You can also get the complete picture in its original language on The site has a text to speech feature for audio book fans, which is cool, but it’s in full-fledged robot voice, and not a C3PO or Jarvis voice that inflects or is emotive in anyway (or for some reason British). The text to speech is more like Johnny 5 pre-lightning strike. Not an engaging performance.

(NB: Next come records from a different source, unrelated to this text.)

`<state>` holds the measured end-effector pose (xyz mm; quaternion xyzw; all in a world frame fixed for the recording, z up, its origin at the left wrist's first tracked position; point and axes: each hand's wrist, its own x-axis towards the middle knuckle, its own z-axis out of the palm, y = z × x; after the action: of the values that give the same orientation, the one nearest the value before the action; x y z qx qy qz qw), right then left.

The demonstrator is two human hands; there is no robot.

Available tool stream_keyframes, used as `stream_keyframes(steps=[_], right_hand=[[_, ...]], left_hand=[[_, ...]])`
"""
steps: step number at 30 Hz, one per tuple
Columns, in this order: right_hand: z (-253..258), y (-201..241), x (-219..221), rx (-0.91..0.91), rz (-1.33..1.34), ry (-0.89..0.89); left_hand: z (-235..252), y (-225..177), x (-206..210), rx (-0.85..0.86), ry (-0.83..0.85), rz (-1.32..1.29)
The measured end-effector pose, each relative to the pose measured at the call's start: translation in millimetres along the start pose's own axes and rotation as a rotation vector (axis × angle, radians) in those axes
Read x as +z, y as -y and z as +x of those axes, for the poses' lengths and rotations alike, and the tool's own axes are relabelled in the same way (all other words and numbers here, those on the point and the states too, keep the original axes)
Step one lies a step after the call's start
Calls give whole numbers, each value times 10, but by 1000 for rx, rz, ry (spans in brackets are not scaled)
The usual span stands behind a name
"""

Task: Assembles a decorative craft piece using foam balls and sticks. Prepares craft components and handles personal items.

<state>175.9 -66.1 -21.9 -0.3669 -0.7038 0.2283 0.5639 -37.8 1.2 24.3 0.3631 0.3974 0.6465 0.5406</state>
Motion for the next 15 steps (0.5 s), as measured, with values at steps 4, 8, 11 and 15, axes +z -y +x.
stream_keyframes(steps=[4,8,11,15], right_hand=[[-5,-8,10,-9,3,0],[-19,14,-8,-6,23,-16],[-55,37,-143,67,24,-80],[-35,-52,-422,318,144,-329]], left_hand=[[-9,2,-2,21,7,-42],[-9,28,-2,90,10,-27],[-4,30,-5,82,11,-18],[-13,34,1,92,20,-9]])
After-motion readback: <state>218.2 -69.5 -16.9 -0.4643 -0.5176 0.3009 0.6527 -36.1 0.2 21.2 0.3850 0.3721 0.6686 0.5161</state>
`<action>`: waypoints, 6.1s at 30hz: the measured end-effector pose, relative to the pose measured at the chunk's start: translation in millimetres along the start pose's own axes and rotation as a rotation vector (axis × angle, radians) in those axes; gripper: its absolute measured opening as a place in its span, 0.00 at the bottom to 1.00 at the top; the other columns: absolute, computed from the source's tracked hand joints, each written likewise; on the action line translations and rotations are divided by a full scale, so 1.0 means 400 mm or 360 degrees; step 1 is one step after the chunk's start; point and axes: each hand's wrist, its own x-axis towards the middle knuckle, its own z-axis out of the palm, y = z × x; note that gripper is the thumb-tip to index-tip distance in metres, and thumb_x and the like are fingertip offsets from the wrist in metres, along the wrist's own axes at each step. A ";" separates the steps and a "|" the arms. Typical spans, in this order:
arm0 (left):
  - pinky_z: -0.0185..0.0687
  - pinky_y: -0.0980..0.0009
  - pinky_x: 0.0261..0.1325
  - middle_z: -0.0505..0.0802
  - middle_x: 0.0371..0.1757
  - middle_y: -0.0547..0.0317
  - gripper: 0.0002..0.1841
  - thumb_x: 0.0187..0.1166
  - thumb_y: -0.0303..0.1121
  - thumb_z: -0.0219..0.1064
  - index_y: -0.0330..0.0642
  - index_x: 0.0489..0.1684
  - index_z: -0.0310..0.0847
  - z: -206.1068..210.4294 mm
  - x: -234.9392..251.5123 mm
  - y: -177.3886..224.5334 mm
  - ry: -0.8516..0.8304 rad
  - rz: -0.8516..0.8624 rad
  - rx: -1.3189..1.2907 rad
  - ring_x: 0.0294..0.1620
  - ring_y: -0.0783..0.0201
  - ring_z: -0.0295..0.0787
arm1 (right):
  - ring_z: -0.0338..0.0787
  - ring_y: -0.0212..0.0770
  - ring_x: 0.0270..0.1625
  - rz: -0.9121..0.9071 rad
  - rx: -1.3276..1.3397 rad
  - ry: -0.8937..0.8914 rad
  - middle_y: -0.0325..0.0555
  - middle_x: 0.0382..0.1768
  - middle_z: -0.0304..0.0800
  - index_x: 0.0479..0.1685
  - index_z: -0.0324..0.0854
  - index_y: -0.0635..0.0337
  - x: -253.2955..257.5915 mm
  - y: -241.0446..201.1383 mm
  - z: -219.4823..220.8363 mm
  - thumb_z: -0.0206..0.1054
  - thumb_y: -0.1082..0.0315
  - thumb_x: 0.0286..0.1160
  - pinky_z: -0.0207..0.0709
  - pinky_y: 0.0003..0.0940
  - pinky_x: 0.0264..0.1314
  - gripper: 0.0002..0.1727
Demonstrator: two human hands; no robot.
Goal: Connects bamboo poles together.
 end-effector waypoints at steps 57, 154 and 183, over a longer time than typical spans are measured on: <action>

Tech Crunch also did a pretty concise article outlining the various aspects of the bill, which we scaled down even further for our blog. Here it is:


1. Expanded unemployment benefits


  • GIG WORKERS, FREELANCERS, CONTRACTORS & ANYONE WHO CLAIMS INCOME ON A 1099 – these workers will not be eligible for unemployment benefits – at least for the short term.
***These benefits are typically reserved for “employees” (as the term is technically defined for tax purposes), aka someone with a single employer or employing entity that pays unemployment tax on their behalf throughout the fiscal year. 
  • ANYONE RECEIVING UNEMPLOYMENT BENEFITS – an additional $600 on top of what would typically be issued by the state in which they reside.
***That base amount is contingent on a few factors. A common formula to take bi-weekly, employed earnings and cut it in half (up to a cap that’s tied to the average earnings in that state).***
***This means that employees who formerly earned higher wages may receive a larger overall benefit check, but a smaller percentage of what they used to earn. In our home state of CT, the max is $594. So in theory, unemployed individuals could earn up to $1194 every two weeks.***


2. Business loans


  • SMALL BUSINESSES – loans up to $10 million.
***Women-owned businesses, new businesses, or businesses run by “socially and economically disadvantaged” people will be prioritized.***
  • SMALL BUSINESSES – GRANTS (not loans) up to $10,000.
  • LARGE BUSINESSES – A GIGANTIC sum ($500 billion) in the form of emergency loans.
***There will be some oversight for how this money is divvied up and used. The bill provisions for an inspector general to oversee that process.***


3. Other Industry Specific Loans


  • Airlines – $58 billion (some loans and some grants).
  • Hospitals and healthcare providers – $100 billion
*In an effort to get companies to spend the money on workers rather than self-enrichment, the bill includes a ban on companies buying back their own stock while receiving help from the federal government and for one year afterward.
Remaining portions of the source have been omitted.